#### To do:
Whenever the word "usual" appears in a line of the listing, copy that line.

#### Input data:
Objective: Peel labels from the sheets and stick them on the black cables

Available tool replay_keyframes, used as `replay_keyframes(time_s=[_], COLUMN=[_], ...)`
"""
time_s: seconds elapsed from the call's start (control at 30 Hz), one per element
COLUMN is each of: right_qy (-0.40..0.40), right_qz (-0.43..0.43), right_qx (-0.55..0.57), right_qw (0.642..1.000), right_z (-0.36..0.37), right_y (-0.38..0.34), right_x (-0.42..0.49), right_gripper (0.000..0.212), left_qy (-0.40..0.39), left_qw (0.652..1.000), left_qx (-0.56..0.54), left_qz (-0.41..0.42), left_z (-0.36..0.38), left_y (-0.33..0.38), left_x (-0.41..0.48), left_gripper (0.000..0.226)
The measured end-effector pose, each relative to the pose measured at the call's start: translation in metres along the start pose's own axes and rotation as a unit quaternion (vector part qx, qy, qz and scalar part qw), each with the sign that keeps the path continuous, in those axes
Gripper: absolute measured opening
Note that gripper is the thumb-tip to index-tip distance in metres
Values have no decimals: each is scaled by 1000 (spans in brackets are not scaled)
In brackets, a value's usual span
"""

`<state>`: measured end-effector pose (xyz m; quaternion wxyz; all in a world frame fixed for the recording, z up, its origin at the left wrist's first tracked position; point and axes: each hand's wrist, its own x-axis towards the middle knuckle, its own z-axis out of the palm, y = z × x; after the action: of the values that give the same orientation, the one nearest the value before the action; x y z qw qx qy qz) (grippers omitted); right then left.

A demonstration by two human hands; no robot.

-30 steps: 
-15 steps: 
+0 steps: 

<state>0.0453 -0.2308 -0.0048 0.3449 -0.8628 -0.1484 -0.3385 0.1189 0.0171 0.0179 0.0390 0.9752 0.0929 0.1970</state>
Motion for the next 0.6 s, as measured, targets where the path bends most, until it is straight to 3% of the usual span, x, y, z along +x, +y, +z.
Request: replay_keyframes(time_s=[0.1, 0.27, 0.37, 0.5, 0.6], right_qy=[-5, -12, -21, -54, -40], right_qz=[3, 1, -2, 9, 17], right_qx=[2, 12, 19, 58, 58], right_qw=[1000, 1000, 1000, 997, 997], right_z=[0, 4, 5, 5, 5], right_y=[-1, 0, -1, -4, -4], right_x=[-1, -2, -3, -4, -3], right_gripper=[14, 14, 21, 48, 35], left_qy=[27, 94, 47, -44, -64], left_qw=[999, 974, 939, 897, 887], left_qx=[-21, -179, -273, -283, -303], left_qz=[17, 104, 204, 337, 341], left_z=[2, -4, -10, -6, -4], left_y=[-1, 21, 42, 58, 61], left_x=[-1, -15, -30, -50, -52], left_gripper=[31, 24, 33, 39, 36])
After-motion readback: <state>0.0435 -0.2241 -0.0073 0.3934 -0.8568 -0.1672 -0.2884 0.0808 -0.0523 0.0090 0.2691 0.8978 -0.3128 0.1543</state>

#### Task result:
In brackets, a value's usual span
Motion for the next 0.6 s, as measured, targets where the path bends most, until it is straight to 3% of the usual span, x, y, z along +x, +y, +z.

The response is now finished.